The problem of stochastic control of partially observable systems plays an important role in many applications. All real problems are in fact of this type, and deterministic control as well as stochastic control with full observation can only be approximations of the real world. This justifies the importance of having a theory as complete as possible, which can be used for numerical implementation.
In the first three chapters of this book we study problems which can be dealt with directly by algebraic manipulations, without using the complete theory. This is because the system and the observation have linear dynamics, and the cost is either quadratic or the exponential of a quadratic functional.

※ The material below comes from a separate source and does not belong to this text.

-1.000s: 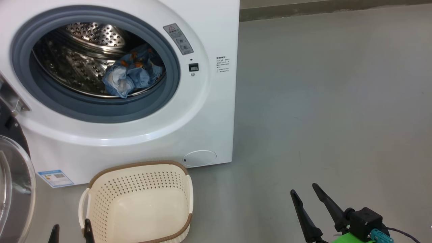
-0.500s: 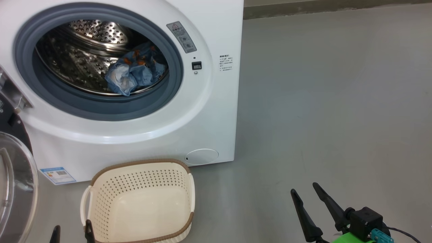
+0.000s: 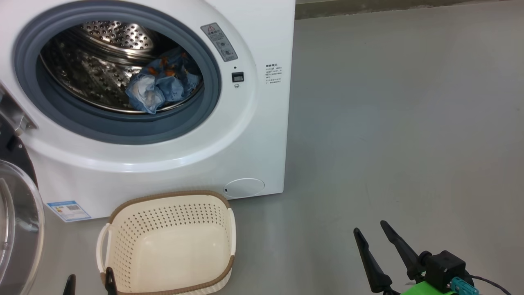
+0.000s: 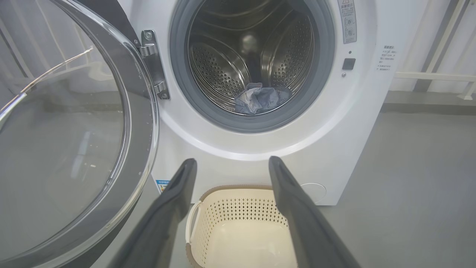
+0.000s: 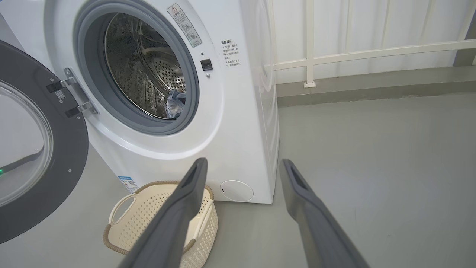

In Chapters 4 to 6, we present the theory of non linear filtering, which is the basic step in formulating the control problem adequately. The main difficulty, especially from the point of view of numerical applications, is that there are no statistics which are finite dimensional, and the basic object to be computed is the conditional probability. This is the solution of a stochastic partial differential equation (PDE) studied in Chapter 4. Chapters 5 and 6 are devoted to approximations, when perturbation methods are applicable, or to particular cases when simplification occurs, and sufficient statistics exist.
In Chapter 7, we study stochastic control problems with partial information, in an intermediate case, namely when the direct methods of Chapters 1, 2, 3 are not applicable yet the full theory is not necessary, either because finite dimensional sufficient statistics are available, or approximations are possible.